» **WHAT IS EXPECTED**: When you repeat the listing below, keep every word exactly and leave out each picture.

(Beginning of DATA SECTION)

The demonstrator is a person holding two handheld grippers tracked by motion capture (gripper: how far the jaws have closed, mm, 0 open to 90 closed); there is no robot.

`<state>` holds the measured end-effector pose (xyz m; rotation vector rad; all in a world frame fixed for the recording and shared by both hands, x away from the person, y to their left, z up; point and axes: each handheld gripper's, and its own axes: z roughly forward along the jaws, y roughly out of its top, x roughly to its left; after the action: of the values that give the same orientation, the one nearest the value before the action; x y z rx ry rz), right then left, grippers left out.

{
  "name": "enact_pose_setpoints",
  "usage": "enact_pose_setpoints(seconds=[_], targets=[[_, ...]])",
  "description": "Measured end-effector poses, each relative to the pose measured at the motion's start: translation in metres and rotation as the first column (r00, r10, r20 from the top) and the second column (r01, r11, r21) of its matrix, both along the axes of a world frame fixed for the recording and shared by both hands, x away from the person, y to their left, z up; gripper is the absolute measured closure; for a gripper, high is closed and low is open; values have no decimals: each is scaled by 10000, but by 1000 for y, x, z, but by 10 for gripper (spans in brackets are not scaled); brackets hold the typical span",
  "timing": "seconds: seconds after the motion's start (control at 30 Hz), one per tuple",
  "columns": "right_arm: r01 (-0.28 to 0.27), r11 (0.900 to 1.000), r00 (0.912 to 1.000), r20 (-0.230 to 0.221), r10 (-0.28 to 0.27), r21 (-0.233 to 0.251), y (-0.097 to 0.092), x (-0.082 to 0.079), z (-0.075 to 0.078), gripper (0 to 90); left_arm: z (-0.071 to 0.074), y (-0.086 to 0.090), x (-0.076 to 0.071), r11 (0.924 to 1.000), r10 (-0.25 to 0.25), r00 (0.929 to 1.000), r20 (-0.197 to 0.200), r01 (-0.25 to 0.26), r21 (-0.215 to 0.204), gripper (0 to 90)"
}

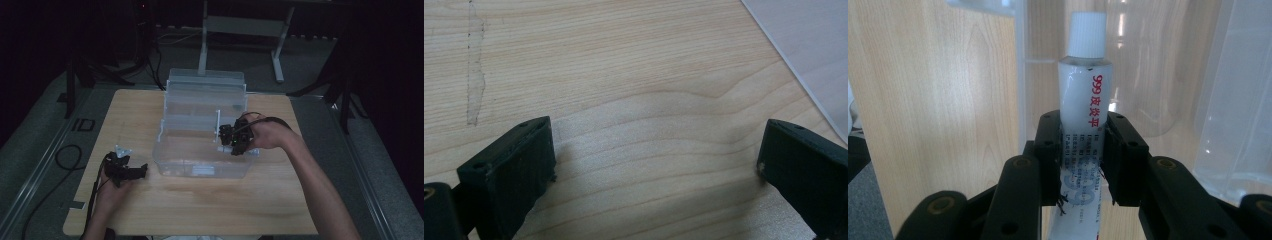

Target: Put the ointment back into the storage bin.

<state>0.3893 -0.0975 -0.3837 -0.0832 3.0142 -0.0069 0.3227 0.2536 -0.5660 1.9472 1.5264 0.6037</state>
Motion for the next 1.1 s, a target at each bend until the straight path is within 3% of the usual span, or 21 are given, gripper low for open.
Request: enact_pose_setpoints(seconds=[1.1], targets=[[7, 9993, 9995, -326, -19, -371, 24, 7, -22, 703, 0, 0, 0, 10000, -3, 10000, 5, 3, -5, 25]])
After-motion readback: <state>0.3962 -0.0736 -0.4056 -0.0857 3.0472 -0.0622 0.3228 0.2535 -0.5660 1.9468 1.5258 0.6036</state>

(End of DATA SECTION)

» **ANSWER FOR THE TASK**:
The demonstrator is a person holding two handheld grippers tracked by motion capture (gripper: how far the jaws have closed, mm, 0 open to 90 closed); there is no robot.

`<state>` holds the measured end-effector pose (xyz m; rotation vector rad; all in a world frame fixed for the recording and shared by both hands, x away from the person, y to their left, z up; point and axes: each handheld gripper's, and its own axes: z roughly forward along the jaws, y roughly out of its top, x roughly to its left; after the action: of the values that give the same orientation, the one nearest the value before the action; x y z rx ry rz), right then left, grippers left out.

{
  "name": "enact_pose_setpoints",
  "usage": "enact_pose_setpoints(seconds=[_], targets=[[_, ...]])",
  "description": "Measured end-effector poses, each relative to the pose measured at the motion's start: translation in metres and rotation as the first column (r00, r10, r20 from the top) and the second column (r01, r11, r21) of its matrix, both along the axes of a world frame fixed for the recording and shared by both hands, x away from the person, y to their left, z up; gripper is the absolute measured closure; for a gripper, high is closed and low is open; values have no decimals: each is scaled by 10000, but by 1000 for y, x, z, but by 10 for gripper (spans in brackets are not scaled); brackets hold the typical span",
  "timing": "seconds: seconds after the motion's start (control at 30 Hz), one per tuple",
  "columns": "right_arm: r01 (-0.28 to 0.27), r11 (0.900 to 1.000), r00 (0.912 to 1.000), r20 (-0.230 to 0.221), r10 (-0.28 to 0.27), r21 (-0.233 to 0.251), y (-0.097 to 0.092), x (-0.082 to 0.079), z (-0.075 to 0.078), gripper (0 to 90); left_arm: z (-0.071 to 0.074), y (-0.086 to 0.090), x (-0.076 to 0.071), r11 (0.924 to 1.000), r10 (-0.25 to 0.25), r00 (0.929 to 1.000), r20 (-0.197 to 0.200), r01 (-0.25 to 0.26), r21 (-0.215 to 0.204), gripper (0 to 90)"
}


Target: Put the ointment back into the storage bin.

<state>0.3893 -0.0975 -0.3837 -0.0832 3.0142 -0.0069 0.3227 0.2536 -0.5660 1.9472 1.5264 0.6037</state>
Motion for the next 1.1 s, a target at each bend until the straight path is within 3% of the usual span, or 21 are given, gripper low for open.
Request: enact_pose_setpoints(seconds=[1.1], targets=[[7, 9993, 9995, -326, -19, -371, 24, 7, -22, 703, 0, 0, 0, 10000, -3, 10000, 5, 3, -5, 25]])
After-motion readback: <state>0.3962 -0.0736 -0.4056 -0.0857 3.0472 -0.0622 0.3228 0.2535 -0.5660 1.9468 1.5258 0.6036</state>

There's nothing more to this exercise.